(WORK TO COMPLETE): In the listing below, find the line holding "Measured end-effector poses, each" and the line holding "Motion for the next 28". Write out those two lines and all lines between, exactly, and nothing more.

(EXCERPTED DATA):
=== Section Start ===
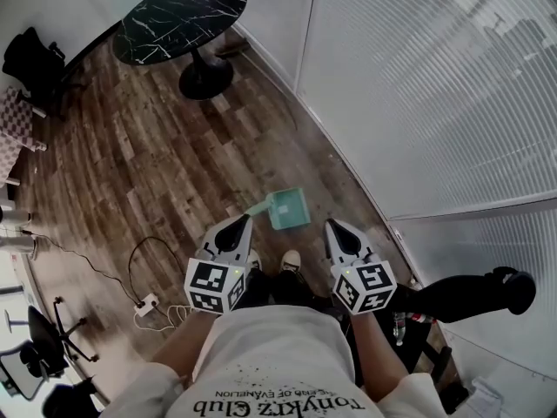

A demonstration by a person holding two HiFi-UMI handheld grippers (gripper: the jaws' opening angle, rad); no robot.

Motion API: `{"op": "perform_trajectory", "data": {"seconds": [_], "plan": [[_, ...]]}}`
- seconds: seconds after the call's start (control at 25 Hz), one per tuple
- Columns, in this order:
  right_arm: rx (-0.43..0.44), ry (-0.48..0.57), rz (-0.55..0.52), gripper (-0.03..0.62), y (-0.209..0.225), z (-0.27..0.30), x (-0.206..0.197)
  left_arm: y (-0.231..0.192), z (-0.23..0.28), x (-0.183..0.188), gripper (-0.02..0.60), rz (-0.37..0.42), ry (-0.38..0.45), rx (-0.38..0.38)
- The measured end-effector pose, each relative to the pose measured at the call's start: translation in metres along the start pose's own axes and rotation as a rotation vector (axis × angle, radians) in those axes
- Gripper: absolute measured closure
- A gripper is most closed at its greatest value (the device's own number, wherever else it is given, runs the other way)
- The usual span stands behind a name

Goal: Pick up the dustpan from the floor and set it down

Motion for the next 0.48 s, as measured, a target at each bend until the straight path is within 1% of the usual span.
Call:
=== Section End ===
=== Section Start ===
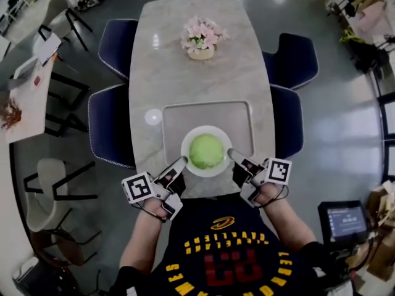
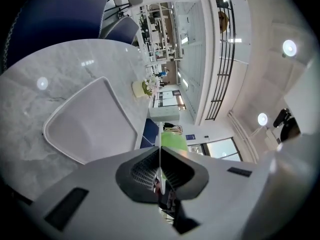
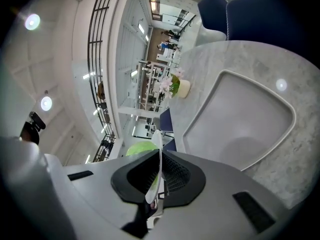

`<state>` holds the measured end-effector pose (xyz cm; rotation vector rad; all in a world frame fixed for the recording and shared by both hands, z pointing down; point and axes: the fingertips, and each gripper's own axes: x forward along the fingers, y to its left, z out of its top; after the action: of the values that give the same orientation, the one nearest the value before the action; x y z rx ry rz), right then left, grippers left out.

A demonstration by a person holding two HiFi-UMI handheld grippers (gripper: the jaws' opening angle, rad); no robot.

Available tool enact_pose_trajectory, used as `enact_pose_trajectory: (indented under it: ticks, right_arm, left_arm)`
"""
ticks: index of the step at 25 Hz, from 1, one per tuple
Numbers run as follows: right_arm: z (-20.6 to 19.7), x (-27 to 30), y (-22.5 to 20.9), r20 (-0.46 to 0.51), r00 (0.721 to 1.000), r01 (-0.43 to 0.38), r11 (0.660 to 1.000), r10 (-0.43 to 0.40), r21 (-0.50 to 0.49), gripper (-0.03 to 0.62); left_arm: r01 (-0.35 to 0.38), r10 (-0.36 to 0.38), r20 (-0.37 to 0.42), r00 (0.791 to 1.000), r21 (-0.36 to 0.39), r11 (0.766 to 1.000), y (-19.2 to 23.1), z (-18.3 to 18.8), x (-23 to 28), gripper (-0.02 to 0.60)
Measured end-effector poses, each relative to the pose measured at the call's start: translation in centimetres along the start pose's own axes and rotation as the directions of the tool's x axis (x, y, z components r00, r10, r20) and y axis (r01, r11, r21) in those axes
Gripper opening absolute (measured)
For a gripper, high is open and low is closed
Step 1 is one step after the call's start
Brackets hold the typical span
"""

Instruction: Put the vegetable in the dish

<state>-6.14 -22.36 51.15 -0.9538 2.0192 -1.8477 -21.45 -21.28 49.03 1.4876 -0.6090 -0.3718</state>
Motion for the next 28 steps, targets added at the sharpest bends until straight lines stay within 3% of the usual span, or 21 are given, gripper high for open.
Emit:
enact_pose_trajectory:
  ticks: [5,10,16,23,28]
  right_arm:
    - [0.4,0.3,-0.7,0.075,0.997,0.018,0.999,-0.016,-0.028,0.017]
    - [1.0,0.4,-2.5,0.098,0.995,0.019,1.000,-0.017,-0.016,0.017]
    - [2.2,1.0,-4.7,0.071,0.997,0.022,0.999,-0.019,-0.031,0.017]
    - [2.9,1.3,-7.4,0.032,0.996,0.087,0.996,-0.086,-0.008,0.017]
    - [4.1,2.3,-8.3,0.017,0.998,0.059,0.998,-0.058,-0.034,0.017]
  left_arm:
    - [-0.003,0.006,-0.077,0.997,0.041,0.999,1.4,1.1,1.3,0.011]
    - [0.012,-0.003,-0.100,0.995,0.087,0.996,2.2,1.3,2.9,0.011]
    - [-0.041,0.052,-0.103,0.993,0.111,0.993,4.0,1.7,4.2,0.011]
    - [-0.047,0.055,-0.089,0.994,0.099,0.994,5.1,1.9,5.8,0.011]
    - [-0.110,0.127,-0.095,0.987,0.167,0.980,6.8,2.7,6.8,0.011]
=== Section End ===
(RESULT OF THIS EXERCISE):
Measured end-effector poses, each relative to the pose measured at the call's start: translation in centimetres along the start pose's own axes and rotation as the directions of the tool's x axis (x, y, z components r00, r10, r20) and y axis (r01, r11, r21) in those axes
Gripper opening absolute (measured)
For a gripper, high is open and low is closed
Step 1 is one step after the call's start
Brackets hold the typical span
"""

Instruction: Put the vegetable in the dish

<state>-6.14 -22.36 51.15 -0.9538 2.0192 -1.8477 -21.45 -21.28 49.03 1.4876 -0.6090 -0.3718</state>
Motion for the next 28 steps, targets added at the sharpest bends until straight lines stay within 3% of the usual span, or 21 are given, gripper high for open.

What the exercise asked for is complete.